INCIDENCIAS: Prácticamente lleno. Cayeron algunas gotas de lluvia durante la lidia del segundo. Suso y Blázquez saludaron tras parear al segundo. Dani Duarte y Blázquez hicieron lo propio en el quinto.


Antonio Girol.-

       Salvo en contadas ocasiones, la corrida que cierra la feria de Olivenza se está convirtiendo en habitual que depare en decepción. Se da la circunstancia de que suele ser una corrida de las llamadas de expectación que suelen llevar aparejadas la otra mitad de la fatídica frase. El caso es que al igual que la matinal es sinónimo de triunfo, la de la tarde suele torcerse. En esta ocasión, como en muchas otras, por el escaso juego de los toros de Zalduendo que aparte de blandear no tuvieron ni una gota de casta, a excepción del quinto que tuvo mucho que torear, sobre todo por el lado derecho.

      Ya el primero dio buena muestra de lo que nos esperaba, blandeó de salida y tras pasar por el picador fue devuelto. En su lugar salió un sobrero del mismo hierro al que Morante de la Puebla le dibujó tres verónicas componiendo la figura. Con suavidad lo pasó por alto para probarlo con la muleta. Y con la misma suavidad fue trazando muletazos en la primera tanda en redondo casi sin molestar al toro hasta que éste perdió las manos y decidió poner fin yéndose a por la espada con la consiguiente división de opiniones.

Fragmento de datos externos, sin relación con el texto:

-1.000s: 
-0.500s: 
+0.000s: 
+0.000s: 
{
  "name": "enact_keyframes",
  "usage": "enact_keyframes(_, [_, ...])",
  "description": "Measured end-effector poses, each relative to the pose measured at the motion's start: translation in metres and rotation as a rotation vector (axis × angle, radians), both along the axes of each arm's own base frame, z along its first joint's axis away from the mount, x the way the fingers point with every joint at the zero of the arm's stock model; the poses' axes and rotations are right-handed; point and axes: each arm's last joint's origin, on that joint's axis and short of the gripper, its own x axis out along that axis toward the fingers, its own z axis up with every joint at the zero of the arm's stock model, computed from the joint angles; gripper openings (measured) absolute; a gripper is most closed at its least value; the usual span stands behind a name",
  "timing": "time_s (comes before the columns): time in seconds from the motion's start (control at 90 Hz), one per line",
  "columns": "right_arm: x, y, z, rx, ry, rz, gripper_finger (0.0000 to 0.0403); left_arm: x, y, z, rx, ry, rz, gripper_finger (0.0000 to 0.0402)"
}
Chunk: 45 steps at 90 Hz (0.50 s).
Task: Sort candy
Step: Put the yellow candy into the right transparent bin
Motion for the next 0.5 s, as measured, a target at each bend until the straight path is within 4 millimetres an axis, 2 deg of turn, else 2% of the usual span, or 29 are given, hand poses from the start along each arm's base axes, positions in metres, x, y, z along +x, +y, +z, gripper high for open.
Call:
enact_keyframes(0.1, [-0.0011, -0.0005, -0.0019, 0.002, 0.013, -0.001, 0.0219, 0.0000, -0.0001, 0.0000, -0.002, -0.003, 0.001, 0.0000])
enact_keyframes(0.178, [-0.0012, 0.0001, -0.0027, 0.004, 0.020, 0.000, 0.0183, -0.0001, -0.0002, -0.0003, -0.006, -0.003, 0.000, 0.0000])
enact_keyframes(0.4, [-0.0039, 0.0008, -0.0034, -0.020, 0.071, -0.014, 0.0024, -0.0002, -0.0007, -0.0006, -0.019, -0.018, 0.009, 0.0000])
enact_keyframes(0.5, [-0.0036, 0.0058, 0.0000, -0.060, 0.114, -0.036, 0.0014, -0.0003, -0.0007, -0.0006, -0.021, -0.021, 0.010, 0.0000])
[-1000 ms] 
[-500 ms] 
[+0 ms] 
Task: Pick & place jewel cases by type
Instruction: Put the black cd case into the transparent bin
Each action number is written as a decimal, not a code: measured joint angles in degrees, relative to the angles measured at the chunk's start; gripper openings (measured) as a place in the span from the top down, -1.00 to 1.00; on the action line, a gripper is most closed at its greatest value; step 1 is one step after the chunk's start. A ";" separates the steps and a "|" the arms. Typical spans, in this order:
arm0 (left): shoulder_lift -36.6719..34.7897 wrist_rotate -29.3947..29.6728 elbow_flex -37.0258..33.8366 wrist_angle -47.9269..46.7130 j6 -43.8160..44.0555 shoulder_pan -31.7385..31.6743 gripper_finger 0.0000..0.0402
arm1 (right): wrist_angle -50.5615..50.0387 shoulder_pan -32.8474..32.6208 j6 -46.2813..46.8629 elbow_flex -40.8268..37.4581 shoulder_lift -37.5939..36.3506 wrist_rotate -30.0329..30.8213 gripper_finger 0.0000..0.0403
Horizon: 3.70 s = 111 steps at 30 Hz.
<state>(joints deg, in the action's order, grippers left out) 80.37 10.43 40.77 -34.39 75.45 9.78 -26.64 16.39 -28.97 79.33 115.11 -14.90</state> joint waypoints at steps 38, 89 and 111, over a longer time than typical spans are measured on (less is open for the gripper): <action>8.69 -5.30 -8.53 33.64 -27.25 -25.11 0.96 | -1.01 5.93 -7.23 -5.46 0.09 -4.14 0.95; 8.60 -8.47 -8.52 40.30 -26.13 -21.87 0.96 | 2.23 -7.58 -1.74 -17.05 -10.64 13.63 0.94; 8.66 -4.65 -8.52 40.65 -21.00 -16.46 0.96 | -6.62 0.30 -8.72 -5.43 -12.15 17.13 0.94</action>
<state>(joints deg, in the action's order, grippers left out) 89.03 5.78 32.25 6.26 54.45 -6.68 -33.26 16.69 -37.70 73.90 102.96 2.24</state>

     Tampoco pudo en el cuarto mostrar a los aficionados su exquisito toreo de capa. Lo que sí vieron fue una lidia pésima de su cuadrilla en la suerte de varas. Pasado el trámite, Morante trasteó sobre las piernas para sacarlo de la querencia a tablas y el toro terminó en toriles. Hasta allí se fue el de La Puebla para plantearle faena a media altura, sin apretarle lo más mínimo. De esa manera fue haciendo al toro hasta conseguir series de naturales sueltos que llegaron mucho a los tendidos a pesar de la sosería del animal. A base de porfía logró un muletazo de cartel de toros rematado con un molinete invertido que provocó una catarata de oles. Hubo petición de oreja, pero insuficiente para la concesión.

     El segundo también estaba cogido con alfileres. José María Manzanares lo cuidó muy inteligentemente ofreciéndole siempre la muleta muy planchada y llevándolo con mucha suavidad para que le aguantara. Por el izquierdo le tuvo que perder siempre un paso para que el animal se oxigenase y pudiese seguir los vuelos. Lástima la escasez de fuerzas porque el toro tuvo nobleza.

    El quinto fue un toro que se movió mucho en los dos primeros tercios y repitió con codicia en las primeras tandas de muletazos. Estuvo Manzanares muy firme y serio con él por el derecho, por donde no era sencillo y lo terminó metiendo en el canasto. Por el izquierdo también repetía, pero con la virtud de que se desplazaba mejor y el alicantino pudo expresarse al natural, abriendo los vuelos. Rubricó la actuación con una estocada a recibir de efecto fulminante que por sí sola ya valió la oreja que paseó.

    Tiene Pablo Aguado el sentido del temple y el aroma de Sevilla en la yema de sus dedos y lo mostró nada más coger la muleta y dar un cambio de mano que hizo que sonasen los «biennn» con rotundidad. El de Zalduendo, justito de fuerzas pero de noble embestida, se deslizaba en los vuelos, y Pablo, sin apretarle, solo con los flecos de la franela, lo aprovechó en tandas medidas de tres y cuatro muletazos con la figura encajada que remató con la gracia del toreo de la escuela sevillana. El final al natural a pies juntos y dando el pecho tuvo aroma vazqueño. Lástima que con la espada no anduviese fino.

    En el sexto, lanceó con mimo el percal en un saludo a la verónica con mucha cadencia. La misma que instrumentó para llevarlo a los medios con la muleta, andándole. No se entregó el toro en ningún momento, yendo siempre con la cara por arriba y saliendo suelto de los finales. Aburrió al torero, que abrevió con buen criterio.